Palermo oder Wolfsburg (Werner Schroeter, 1980)

Werner Schroeters beinah drei Stunden dauernder Film hat drei Akte und eine deutliche Absicht. Wenn man sie merkt, wird man verstimmt.
Der erste Akt spielt auf Sizilien. Das Dorf, in dem Nicola lebt, ist von schrulligen, aber liebenswerten Typen bevölkert. Sie singen innig, wenn auch ohne Talent, Arien von Bellini und Pacini. Ja, es herrscht Elend, aber es ist gewissermaßen eine malerische Armut. Ja, es gibt auch patriarchalische Strukturen, selbst Ausbeutung, doch alles wird lieblich vom Meer umspült und von der strahlenden Sonne des Südens bescheint. Nicola hat von Deutschland gehört und den Möglichkeiten, die sich den Tüchtigen dort bieten. Er trifft eine wichtige Entscheidung: er will sein Glück in Deutschland versuchen.
Im zweiten Akt trifft Nicola in Deutschland ein. Seine erste Begegnung mit einem Deutschen verläuft schroff. Ein Bahnbeamter weist ihn zurecht: "das Überschreiten" der Gleise sei verboten. Nicola versteht es nicht, er hat überhaupt Probleme, sich die deutsche deutsche Sprache anzueignen. Sein Kontakt ist mit einer Deutschen verheiratet, einem mannhaften Weib mit der Hoheit über die Wohnung. Nicola wird ein Sofa verwehrt. Auch dass der Verwandte ihm noch 20 Mark mitgibt, wird als nicht erforderliche Verschwendung angesehen. Bald trifft Nicola ein deutsches Mädchen und eine Gastwirtin aus seinem Heimatland. Die Italienerin hilft ihm, sich zurechtzufinden, das Mädchen benutzt ihn, um ihre Freunde aufzustacheln. Nicola, der naive Bube aus dem Süden, hält sie für seine Freundin, gibt in einem Brief in die Heimat an, sie sei seine Freundin. Die Taktik des Mädchens Brigitte ist erfolgreich. Nach einem Talentwettbewerb ersticht Nicola seine Nebenbuhler.

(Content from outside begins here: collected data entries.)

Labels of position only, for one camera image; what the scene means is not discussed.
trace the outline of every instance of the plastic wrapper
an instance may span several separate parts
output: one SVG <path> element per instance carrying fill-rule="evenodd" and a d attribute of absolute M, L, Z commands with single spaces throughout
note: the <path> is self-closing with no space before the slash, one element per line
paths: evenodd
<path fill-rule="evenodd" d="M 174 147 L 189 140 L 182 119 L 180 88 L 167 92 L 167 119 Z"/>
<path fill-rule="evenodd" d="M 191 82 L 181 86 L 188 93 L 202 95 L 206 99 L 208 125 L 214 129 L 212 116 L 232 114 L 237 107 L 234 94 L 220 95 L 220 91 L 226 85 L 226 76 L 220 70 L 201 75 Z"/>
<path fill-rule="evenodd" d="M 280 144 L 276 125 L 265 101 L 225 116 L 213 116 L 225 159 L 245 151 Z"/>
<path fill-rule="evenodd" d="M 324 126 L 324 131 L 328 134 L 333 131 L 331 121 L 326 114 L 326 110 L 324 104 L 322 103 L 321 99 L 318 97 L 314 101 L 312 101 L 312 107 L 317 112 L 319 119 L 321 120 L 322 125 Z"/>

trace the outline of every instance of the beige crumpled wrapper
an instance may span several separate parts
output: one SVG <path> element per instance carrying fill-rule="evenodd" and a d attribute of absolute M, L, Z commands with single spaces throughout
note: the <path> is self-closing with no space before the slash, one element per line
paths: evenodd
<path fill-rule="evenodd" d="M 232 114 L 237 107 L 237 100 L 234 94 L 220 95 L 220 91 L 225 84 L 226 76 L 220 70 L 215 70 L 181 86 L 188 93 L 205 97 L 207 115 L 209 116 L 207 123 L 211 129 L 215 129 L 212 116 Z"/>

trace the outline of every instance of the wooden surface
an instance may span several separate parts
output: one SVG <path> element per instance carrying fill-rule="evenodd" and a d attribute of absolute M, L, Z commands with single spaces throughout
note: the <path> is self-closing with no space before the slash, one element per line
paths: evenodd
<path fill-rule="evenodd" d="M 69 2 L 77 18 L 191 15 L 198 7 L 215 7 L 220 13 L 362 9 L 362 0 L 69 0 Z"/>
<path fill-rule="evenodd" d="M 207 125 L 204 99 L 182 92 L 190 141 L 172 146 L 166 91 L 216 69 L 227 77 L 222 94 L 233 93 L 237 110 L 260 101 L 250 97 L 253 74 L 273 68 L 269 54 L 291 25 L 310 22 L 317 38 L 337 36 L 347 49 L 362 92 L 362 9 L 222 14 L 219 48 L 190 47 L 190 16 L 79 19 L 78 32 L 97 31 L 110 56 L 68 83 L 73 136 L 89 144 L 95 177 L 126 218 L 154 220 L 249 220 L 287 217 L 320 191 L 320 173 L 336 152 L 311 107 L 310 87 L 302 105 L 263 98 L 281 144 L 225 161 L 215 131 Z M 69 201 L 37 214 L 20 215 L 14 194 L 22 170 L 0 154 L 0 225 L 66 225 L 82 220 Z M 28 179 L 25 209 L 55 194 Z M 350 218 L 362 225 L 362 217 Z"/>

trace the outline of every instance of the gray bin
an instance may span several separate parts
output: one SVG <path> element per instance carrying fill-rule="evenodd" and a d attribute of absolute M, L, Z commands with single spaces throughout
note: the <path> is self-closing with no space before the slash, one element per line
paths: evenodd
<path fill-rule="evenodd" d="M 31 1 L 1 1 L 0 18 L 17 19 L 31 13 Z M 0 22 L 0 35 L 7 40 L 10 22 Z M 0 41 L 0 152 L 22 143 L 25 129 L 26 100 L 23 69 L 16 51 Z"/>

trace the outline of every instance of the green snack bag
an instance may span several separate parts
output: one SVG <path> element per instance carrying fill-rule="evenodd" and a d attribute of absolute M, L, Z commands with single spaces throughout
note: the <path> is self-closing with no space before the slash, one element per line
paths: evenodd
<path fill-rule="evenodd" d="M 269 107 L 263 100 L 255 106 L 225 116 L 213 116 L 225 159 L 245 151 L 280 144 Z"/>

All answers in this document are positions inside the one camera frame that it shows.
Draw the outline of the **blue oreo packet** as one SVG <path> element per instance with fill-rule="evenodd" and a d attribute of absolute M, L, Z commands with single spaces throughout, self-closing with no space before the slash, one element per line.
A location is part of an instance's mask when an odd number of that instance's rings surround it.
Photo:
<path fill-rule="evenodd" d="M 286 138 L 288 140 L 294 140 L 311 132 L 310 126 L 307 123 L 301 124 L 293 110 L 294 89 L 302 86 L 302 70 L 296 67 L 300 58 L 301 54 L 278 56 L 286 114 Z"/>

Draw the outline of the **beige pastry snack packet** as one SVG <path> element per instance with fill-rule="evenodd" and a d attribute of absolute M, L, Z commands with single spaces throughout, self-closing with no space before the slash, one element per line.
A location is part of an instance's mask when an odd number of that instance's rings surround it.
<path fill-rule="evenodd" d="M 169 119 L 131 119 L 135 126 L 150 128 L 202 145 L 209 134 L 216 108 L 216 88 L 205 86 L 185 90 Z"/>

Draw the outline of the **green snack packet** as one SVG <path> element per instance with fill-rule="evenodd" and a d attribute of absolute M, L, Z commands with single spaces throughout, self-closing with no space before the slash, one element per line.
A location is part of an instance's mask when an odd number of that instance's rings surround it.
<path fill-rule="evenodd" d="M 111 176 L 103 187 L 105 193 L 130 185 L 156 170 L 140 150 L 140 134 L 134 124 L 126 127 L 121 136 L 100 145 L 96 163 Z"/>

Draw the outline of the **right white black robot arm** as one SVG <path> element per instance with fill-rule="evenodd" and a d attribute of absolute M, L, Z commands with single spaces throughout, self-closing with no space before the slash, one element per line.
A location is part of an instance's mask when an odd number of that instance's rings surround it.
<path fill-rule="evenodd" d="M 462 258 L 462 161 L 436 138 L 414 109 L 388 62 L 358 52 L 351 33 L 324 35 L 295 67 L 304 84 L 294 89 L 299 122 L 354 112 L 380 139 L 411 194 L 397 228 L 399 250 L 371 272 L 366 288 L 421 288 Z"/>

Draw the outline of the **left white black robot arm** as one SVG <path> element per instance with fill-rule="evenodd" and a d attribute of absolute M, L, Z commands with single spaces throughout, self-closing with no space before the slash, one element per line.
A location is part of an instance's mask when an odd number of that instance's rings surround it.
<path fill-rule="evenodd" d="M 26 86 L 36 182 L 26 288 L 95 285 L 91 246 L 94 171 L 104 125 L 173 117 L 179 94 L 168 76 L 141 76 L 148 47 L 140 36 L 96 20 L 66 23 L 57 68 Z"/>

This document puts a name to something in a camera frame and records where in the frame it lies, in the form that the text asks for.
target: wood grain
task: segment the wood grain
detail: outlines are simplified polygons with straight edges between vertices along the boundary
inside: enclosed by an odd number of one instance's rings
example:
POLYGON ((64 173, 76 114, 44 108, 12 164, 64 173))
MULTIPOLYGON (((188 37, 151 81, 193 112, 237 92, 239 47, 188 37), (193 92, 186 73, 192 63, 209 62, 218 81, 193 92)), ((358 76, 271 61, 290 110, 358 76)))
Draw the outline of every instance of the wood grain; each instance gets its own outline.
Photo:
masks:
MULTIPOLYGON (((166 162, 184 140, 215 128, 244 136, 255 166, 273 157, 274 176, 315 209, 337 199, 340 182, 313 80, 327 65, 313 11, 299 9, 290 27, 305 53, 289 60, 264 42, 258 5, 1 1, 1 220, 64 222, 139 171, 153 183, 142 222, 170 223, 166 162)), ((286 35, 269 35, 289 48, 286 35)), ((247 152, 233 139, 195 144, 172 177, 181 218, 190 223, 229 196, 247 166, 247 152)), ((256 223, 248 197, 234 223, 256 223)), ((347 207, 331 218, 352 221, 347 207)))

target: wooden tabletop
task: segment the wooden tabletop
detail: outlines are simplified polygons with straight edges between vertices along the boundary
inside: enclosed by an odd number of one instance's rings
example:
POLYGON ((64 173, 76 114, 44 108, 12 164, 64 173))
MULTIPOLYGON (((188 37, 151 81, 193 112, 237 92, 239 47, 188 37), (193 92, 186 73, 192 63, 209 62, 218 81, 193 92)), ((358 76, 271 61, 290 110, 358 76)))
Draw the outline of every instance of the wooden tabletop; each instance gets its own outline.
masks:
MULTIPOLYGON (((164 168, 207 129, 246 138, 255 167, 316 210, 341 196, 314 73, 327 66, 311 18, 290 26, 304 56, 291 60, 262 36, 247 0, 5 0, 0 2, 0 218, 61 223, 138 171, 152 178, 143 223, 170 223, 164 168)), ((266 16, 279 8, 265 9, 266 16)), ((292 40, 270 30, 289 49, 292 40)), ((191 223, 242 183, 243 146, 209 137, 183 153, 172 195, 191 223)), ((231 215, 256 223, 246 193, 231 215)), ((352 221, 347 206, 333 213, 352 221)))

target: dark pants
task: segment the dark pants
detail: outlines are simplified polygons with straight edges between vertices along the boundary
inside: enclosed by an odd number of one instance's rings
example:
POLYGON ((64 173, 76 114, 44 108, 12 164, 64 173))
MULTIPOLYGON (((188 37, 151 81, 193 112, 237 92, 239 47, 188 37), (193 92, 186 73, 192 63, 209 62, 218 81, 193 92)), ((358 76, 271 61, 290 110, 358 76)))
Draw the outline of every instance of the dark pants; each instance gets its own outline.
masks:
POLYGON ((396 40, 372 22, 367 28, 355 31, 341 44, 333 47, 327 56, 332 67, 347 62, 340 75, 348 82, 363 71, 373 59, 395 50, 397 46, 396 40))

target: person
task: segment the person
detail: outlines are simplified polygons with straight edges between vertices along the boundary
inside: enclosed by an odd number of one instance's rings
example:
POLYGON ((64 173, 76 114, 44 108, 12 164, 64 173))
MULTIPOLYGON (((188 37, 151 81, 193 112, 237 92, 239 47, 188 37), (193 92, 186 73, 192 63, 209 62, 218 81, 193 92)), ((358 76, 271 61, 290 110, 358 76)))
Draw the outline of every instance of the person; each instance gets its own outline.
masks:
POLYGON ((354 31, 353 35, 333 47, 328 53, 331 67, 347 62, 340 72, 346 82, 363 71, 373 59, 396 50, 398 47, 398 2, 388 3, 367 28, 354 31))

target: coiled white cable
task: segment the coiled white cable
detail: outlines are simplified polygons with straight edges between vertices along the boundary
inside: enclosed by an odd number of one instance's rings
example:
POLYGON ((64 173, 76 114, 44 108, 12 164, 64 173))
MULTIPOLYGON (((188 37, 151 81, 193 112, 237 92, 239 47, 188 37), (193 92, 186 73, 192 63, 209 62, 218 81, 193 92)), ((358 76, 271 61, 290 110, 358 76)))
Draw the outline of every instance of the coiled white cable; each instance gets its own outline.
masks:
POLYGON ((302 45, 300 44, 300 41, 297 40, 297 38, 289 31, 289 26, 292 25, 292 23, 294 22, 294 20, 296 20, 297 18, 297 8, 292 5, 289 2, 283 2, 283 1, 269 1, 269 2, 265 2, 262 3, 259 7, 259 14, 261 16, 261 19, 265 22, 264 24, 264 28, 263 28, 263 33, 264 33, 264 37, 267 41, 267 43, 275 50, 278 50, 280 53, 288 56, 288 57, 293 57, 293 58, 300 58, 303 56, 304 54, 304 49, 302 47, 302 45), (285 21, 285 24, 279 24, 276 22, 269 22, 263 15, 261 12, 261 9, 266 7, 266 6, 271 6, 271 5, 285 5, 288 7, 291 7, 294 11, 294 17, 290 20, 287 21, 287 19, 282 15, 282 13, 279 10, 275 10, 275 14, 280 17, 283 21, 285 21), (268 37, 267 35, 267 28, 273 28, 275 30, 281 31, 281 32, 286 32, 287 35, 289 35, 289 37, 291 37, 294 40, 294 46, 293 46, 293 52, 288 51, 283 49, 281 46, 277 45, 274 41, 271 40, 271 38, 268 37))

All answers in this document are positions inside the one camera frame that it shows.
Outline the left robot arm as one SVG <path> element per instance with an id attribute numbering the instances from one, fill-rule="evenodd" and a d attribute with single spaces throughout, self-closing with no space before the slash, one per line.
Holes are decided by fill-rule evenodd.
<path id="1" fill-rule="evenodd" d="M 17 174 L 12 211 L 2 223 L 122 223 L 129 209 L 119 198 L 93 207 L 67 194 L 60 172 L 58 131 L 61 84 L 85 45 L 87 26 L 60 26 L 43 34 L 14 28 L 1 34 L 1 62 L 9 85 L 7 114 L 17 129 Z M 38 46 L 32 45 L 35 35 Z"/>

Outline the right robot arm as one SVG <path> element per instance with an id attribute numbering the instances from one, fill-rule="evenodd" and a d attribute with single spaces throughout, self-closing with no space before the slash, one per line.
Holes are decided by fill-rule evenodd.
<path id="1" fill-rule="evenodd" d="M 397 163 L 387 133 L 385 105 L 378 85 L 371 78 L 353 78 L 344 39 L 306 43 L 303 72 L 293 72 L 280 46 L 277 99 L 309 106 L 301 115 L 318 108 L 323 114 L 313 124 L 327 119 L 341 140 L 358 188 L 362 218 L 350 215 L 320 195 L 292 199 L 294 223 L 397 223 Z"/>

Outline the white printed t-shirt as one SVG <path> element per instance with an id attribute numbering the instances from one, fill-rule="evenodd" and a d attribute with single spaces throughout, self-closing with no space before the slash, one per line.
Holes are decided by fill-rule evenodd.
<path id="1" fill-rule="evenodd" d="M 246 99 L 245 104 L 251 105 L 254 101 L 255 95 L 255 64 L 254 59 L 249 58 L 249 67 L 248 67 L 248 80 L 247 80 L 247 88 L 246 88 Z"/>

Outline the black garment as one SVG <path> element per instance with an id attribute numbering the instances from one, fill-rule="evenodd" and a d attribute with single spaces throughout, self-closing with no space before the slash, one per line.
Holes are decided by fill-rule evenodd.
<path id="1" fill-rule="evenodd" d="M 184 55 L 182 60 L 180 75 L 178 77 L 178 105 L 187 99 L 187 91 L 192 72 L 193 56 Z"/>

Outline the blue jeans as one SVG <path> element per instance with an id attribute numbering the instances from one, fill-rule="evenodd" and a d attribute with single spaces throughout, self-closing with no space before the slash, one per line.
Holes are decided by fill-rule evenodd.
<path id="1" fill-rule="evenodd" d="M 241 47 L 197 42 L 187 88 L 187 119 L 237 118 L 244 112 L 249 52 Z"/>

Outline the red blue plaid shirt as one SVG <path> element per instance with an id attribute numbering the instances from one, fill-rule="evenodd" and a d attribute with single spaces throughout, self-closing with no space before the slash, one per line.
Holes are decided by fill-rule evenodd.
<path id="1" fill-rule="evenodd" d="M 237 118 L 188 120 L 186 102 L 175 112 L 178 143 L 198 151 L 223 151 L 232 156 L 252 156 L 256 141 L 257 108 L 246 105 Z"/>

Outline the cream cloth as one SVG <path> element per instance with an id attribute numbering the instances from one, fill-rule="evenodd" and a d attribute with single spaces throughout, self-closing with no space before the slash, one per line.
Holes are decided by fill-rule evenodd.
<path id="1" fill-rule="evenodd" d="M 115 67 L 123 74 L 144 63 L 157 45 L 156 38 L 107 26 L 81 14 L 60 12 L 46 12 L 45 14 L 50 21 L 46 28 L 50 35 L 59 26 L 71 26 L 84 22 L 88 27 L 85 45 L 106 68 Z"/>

Der dritte Akt findet im Gericht statt. Der Prozess wird als sprachliche Parodie juristischer Sprachverwendung aufgezogen und hat manche surrealistische Komponenten. Anstatt Opfer wird von den "zukünftigen Toten" gesprochen. Das Opfer ist - scheint es - Nicola, der sich nicht bewusst ist, eine kriminelle Handlung begangen zu haben. In seinem Heimatland hat man eben immer ein Messer dabei. Heute würde man das Wort "multikulturell" in die Debatte werfen.
Schroeters Film gilt als Klassiker, ist aber bereits veraltet. Die Deutschen werden durchgehend als hochmütige Stinkstiefel mit rassistischen Anschauungen gezeigt. Differenzierungen finden nicht statt. Wenn man im dunklen Deutschland dann doch mal singt, dann den Schlager "Zwei kleine Italiener", der beinah zur rassistischen Hymne stilisiert wird.
Ich möchte gerne mehr deutsche Filme sehen, doch warum müssen sie entweder belanglos oder so entsetzlich langweilig sein.